Work task: Up to and including the line that contains "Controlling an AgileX", repeat each line of the data exactly, starting from the first.

Dataset extract:
────────
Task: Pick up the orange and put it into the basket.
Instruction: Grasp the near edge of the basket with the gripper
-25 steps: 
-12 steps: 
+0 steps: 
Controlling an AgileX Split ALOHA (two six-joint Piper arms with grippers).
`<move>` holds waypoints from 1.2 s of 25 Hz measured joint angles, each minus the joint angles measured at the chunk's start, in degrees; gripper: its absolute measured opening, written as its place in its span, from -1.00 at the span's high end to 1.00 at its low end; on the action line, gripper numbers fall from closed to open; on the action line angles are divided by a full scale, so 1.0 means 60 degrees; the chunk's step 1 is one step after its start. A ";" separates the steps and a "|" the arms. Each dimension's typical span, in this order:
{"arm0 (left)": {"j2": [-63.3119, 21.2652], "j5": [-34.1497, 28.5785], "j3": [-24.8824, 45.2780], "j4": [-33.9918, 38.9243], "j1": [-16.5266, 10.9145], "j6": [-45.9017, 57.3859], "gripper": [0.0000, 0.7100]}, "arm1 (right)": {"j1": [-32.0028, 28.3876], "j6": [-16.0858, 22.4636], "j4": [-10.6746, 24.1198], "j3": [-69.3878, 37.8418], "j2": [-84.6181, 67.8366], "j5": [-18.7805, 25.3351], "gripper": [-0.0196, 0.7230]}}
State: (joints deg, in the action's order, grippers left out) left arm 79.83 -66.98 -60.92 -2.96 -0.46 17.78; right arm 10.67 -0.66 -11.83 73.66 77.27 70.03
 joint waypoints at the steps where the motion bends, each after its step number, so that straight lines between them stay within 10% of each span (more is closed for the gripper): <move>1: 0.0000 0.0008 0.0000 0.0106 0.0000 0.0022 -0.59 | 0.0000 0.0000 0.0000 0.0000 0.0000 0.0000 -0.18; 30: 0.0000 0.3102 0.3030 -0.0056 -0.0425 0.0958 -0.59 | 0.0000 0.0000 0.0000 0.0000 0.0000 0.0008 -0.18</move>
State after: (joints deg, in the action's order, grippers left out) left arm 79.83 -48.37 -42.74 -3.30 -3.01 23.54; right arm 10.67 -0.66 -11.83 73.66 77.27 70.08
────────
Result:
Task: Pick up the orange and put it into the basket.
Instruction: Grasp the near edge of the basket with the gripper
-25 steps: 
-12 steps: 
+0 steps: 
Controlling an AgileX Split ALOHA (two six-joint Piper arms with grippers).

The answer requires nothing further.